= Madhavi Sarkar =

Indian politician

Madhavi Sarkar is an Indian politician, who served as a member of the Bihar Legislative Assembly 1998–2000.

==Political life==
Madhavi Sarkar is the widow of Communist Party of India (Marxist) leader and member of the Bihar Legislative Assembly from the Purnia constituency Ajit Sarkar. Ajit Sarkar was murdered on 14 June 1998. Following Ajit Sarkar's death, Madhavi Sarkar was elected from the Purnia seat in a by-poll held in November 1998. As the governing Rashtriya Janata Dal (RJD) faced harsh pressure from the opposition parties over the killing of Ajit Sarkar, the party opted to support Sarkar in the by-poll. Sarkar obtained 45,541 votes (50.1%).

She lost the Purnia seat in the 2000 Legislative Assembly election. She finished in fourth place with 13,195 votes (11.15%). Her loss was attributed to a challenge from her brother-in-law amongst her support base.
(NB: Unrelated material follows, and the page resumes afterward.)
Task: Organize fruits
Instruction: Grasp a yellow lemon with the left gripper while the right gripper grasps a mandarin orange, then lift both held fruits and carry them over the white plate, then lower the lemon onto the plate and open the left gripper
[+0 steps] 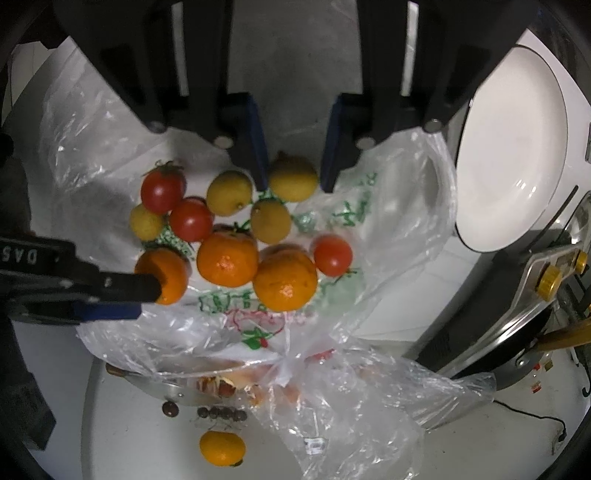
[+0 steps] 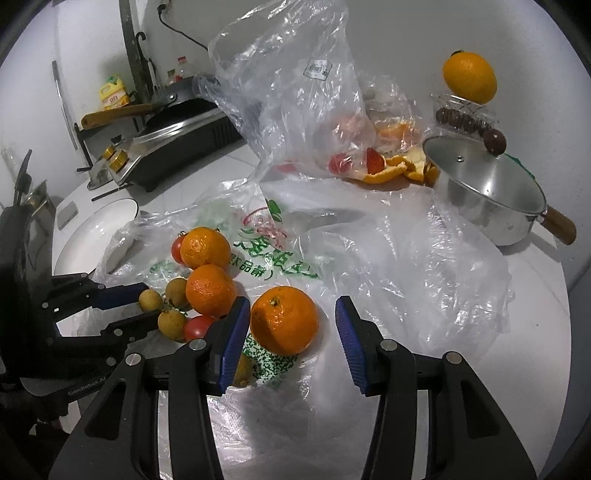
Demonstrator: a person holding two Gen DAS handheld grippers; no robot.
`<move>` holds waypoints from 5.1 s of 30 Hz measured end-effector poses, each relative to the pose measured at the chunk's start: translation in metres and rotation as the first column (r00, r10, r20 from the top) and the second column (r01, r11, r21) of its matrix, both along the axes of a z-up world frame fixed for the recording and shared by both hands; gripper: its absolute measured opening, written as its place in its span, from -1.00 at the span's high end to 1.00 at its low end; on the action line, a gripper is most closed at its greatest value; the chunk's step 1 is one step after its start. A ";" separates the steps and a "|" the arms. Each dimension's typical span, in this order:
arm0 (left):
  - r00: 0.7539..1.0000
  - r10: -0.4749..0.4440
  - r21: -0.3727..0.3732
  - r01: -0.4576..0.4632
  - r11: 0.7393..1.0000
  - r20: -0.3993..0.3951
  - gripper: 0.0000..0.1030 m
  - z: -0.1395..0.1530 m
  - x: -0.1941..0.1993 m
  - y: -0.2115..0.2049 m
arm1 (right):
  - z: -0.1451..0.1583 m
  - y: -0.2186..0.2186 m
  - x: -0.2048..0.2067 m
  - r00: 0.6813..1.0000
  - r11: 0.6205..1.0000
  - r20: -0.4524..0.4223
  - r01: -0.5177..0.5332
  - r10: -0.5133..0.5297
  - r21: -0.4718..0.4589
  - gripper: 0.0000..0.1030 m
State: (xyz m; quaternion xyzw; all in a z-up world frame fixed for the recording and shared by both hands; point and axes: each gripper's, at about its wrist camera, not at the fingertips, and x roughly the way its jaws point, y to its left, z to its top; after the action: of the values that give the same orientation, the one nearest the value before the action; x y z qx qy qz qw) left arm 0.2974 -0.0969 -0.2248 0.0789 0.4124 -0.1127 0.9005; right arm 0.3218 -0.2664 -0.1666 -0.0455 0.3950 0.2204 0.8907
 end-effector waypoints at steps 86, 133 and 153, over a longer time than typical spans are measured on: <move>0.946 0.225 -0.117 -0.203 0.972 0.231 0.46 0.058 -0.074 0.177 | 0.057 0.169 -0.043 0.976 0.981 0.103 -0.191 0.192 -0.022 0.10; 0.945 0.299 -0.075 -0.291 0.954 0.133 0.39 0.004 -0.021 0.225 | 0.022 0.243 -0.002 0.958 0.958 0.019 -0.285 0.285 -0.031 0.10; 0.915 0.360 -0.167 -0.332 0.928 0.181 0.29 0.023 -0.042 0.266 | 0.004 0.302 0.014 0.940 0.940 -0.022 -0.341 0.341 -0.015 0.10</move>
State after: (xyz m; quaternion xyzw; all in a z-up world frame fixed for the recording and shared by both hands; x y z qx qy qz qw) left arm 0.2550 0.1689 -0.2018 -0.0440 0.3146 0.0302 0.9477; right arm 0.3354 0.0360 -0.1622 -0.1194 0.3916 0.3681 0.8348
Madhavi Sarkar subsequently left CPI(M), and joined the Communist Party of India (Marxist–Leninist) Liberation ahead of the 2004 parliamentary election (CPI(M) states that she was expelled, Sarkar herself argues that she left the party on her own will). Explaining her shift to CPI(M) to CPI(ML) Liberation, she stated that CPI(M) had become pro-feudal. CPI(ML) Liberation fielded her as their candidate for the Purnia parliamentary seat. In the election she contested against Pappu Yadav, the key accused in the murder of her husband. Speaking to media ahead of the election Sarkar vowed to continue the struggle to bring her husband's killers to justice, saying that "[t]he case is on in law courts. But I will get satisfaction only after the killer is tried in the people’s court and they take revenge for Ajit Sarkar’s gruesome murder". She obtained 7,595 votes (1.1% of the vote).

CPI(ML) Liberation fielded Sarkar as their candidate for the Purnia Legislative Assembly seat in the February 2005 Bihar election. She gathered merely 726 votes (0.6%). She did not contest the subsequent October 2005 Bihar Legislative Assembly election.

In November 2008 Sarkar was elected as national Vice President of the All India Agricultural Labourers Association (AIALA) at the third national conference of the organisation.

CPI(ML) Liberation fielded Sarkar for the Purnia parliamentary seat again in the 2009 Lok Sabha election. In this election CPI(ML) Liberation, CPI(M) and the Communist Party of India contested 33 Bihar seats jointly as the United Left Bloc. Sarkar obtained 5,125 votes (0.73%). Ahead of the election Sarkar requested the Election Commission of India to provide her with protection from Pappu Yadav, who had been granted bail two months prior to the election.

As of 2011, Sarkar was the Vice President of the All India Progressive Women's Association (AIPWA).